In terms of performances, Demoustier stands out as the lovelorn, more emotionally fragile of the group, but everyone here turns in agreeable work: the cast includes such luminaries as Adèle Exarchopoulos and Benoît Poelvoorde, so Dupieux’s ability to attach Euro cinema fixtures to his eccentric projects remains undimmed.


Running just seventy-seven minutes, Smoking Causes Coughing is acutely aware of how far to stretch its ramshackle comedic stylings and gets out while the going’s (mostly) good. However, for those who fail to acquire the taste for its baked-in wackiness, this will feel like seventy-seven hours, as Dupieux refuses to develop any of the many plot threads and eschews an action packed climax in favour of a more elegant, budgetary-conscious solution. Following the trend of tentpole superhero movies there’s also a post-credit sequence, but even that isn’t setting anything up for the next movie; it’s a scene engineered to eke out a previous joke which has already been thrashed to within an inch of its life.

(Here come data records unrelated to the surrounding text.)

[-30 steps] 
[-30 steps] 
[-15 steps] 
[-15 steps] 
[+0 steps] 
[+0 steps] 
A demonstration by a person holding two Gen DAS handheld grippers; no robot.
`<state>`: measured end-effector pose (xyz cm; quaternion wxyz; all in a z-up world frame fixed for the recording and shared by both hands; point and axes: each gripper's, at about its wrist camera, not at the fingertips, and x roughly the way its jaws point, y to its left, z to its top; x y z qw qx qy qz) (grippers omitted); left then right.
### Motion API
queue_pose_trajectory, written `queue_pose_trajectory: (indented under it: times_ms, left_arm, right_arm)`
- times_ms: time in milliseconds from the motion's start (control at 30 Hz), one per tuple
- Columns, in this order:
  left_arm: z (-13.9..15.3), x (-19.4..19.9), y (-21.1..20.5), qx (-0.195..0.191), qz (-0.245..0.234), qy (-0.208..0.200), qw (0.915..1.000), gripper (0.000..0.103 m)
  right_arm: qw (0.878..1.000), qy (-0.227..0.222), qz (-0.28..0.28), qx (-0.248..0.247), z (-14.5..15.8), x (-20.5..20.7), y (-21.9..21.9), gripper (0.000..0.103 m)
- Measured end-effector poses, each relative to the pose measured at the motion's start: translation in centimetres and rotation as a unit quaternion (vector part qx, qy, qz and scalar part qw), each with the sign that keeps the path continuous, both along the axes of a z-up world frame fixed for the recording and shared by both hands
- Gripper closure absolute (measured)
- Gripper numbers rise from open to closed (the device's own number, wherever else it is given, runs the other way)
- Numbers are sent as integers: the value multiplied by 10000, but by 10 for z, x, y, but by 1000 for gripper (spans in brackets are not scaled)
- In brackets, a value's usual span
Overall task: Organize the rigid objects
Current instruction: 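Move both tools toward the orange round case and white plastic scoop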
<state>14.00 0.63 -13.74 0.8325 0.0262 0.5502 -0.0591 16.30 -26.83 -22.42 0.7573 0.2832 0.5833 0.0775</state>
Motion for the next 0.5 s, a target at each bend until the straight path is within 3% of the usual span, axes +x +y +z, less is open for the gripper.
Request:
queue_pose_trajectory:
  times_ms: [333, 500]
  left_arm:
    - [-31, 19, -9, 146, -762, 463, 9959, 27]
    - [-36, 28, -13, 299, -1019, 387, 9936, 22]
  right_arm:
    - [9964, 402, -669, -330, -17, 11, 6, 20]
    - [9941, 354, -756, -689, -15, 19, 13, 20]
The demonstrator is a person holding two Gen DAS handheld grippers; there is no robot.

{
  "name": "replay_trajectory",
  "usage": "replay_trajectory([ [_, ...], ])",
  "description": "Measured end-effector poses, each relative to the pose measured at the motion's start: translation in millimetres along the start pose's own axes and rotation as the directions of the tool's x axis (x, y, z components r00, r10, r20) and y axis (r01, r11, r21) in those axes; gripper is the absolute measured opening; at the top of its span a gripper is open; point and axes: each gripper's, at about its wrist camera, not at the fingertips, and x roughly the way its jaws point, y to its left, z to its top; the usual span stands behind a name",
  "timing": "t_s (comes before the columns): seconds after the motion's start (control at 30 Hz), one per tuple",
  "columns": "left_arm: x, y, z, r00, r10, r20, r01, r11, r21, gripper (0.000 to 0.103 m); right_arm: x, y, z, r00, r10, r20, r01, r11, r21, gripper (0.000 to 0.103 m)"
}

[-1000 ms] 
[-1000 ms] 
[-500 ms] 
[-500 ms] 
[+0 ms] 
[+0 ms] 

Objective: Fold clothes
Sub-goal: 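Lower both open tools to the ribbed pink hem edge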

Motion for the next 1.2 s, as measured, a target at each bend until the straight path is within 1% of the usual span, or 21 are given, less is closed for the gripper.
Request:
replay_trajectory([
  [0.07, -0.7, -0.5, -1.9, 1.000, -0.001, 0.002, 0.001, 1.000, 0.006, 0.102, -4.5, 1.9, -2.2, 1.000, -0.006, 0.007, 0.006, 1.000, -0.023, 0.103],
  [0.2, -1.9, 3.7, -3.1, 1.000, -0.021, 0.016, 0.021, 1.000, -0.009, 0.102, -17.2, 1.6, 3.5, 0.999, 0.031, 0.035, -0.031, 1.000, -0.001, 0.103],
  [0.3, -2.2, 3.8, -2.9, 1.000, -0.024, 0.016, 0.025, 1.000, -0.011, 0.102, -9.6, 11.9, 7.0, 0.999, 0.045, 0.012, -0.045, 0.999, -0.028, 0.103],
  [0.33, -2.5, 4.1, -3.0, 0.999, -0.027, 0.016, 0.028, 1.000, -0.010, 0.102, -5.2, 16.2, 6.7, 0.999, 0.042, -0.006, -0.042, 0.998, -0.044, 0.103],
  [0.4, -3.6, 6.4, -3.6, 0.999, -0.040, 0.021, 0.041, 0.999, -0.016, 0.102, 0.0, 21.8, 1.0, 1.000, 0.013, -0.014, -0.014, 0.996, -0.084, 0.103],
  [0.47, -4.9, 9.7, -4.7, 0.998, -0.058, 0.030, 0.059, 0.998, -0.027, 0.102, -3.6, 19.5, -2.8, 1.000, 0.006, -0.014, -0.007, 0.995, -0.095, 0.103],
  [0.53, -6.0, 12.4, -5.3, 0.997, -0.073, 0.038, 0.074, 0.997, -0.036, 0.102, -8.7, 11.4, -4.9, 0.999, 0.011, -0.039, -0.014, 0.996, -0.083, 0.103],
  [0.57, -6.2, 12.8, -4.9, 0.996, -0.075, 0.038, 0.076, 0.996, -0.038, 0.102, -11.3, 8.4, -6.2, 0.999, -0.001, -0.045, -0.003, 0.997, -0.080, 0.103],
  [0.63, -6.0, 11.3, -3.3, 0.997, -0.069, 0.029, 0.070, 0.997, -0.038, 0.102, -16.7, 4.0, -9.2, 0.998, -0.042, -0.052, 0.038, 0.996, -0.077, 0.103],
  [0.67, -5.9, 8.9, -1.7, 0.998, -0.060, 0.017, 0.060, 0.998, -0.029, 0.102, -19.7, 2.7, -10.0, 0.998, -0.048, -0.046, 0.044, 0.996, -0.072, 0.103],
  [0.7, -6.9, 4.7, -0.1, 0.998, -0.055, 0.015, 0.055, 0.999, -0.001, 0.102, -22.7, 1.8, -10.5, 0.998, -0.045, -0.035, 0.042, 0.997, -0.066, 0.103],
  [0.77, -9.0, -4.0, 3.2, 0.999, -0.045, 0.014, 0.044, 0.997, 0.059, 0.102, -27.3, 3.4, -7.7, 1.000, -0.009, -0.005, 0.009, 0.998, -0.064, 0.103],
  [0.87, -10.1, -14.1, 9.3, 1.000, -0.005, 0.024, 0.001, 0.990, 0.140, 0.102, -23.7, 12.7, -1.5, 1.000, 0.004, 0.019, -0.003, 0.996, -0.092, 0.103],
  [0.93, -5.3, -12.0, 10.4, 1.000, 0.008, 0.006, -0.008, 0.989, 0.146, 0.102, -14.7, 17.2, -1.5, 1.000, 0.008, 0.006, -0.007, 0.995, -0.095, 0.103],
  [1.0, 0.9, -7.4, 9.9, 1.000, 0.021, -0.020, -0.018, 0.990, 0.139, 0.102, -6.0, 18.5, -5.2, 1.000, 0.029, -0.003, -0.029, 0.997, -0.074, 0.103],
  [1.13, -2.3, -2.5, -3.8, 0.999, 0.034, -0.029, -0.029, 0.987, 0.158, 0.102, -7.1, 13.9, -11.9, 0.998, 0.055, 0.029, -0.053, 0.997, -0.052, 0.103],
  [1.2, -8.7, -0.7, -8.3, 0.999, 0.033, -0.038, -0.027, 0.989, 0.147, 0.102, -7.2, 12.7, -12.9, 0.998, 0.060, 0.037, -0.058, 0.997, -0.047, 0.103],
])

Dupieux seems more comfortable than ever with pushing the boundaries of absurdism and leaving the viewer with little or no explanation as to just what the hell is going on, displaying an approach to the material which is so laid back that there’s no attempt to win the audience over with the expected crowd pleasing moments of the franchises being parodied. This will infuriate just as many as it will delight, but I rather enjoyed the non-adventures of Tobacco Force.

Smoking Causes Coughing is out on general release (UK) on 7th July 2023.